On Sun, 29 Aug 2004 15:37:16 -0700 (PDT)
Linus Torvalds <[email protected]> wrote:
> [...]
> And even if Linux _these days_ could handle hardlinked directories, the
> fact is that they would cause slightly more memory usage (due to the
> vfsmounts), and that nobody else can handle such filesystems - including
> older versions of Linux. So nobody would likely use the feature (not to
> mention that nobody is even really asking for it ;).
Huh? Me about a year ago ;-)
Been in fact pretty much boo'd for it :-)

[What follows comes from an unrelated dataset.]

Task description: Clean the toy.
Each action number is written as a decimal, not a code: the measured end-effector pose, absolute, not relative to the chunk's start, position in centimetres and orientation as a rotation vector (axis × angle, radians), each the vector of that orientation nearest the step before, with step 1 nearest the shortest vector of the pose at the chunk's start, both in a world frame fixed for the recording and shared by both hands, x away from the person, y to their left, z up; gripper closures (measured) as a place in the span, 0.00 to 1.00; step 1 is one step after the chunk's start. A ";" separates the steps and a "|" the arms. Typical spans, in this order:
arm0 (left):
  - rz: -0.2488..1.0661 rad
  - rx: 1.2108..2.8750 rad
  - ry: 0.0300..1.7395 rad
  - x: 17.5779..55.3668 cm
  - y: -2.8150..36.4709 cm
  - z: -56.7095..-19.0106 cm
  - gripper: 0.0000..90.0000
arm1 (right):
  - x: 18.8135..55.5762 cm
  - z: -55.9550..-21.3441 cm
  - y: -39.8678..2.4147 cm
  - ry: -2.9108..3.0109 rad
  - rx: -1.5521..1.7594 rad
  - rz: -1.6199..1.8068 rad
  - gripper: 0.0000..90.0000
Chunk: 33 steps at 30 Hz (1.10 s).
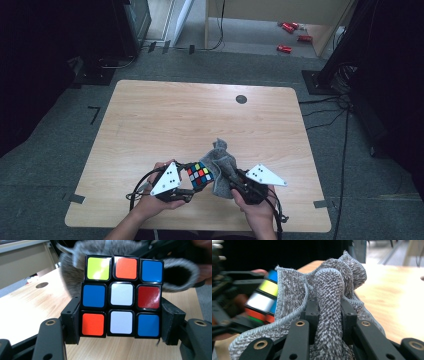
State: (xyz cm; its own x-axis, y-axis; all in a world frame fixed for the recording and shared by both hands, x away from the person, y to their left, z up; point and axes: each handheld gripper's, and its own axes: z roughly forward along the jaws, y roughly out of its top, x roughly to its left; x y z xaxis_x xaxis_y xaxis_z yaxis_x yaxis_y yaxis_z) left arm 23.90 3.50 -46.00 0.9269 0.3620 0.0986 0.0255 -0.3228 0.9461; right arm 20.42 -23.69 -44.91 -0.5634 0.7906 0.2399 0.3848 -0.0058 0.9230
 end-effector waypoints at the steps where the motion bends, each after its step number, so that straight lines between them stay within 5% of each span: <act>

I therefore declare as this years hot issue:
How to use more than 32 GIDs on nfs? Frank van Maarseveens' patch being
available for years I guess, but with 2.6 supporting lots of GIDs becoming very
actual...
:-)))
Sorry for being a bit off-topic but shouldn't we first solve the obvious
(broken) and simple issues around fs?
Regards,
Stephan
On Thu, Sep 02, 2004 at 12:51:56PM +0200, Stephan von Krawczynski wrote:
>
> I therefore declare as this years hot issue:
> How to use more than 32 GIDs on nfs? Frank van Maarseveens' patch being
^^
The limit for NFS is 16.
> available for years I guess, but with 2.6 supporting lots of GIDs becoming very
> actual...
thank you for reminding me that I still need to port it to 2.6. The patch came
into existence around 2.2.17 IIRC.
--
Frank
On Thu, 2 Sep 2004 13:26:23 +0200
Frank van Maarseveen <[email protected]> wrote:
> On Thu, Sep 02, 2004 at 12:51:56PM +0200, Stephan von Krawczynski wrote:
> >
> > I therefore declare as this years hot issue:
> > How to use more than 32 GIDs on nfs? Frank van Maarseveens' patch being
> ^^
> The limit for NFS is 16.
Yes, of course. Sorry for that exaggeration ;-)
> > available for years I guess, but with 2.6 supporting lots of GIDs becoming
> > very actual...
>
> thank you for reminding me that I still need to port it to 2.6. The patch
> came into existence around 2.2.17 IIRC.
Oh it will be very welcome once your done, the only way to circumvent the
situation currently is to give world-rights, which is of course _bad_.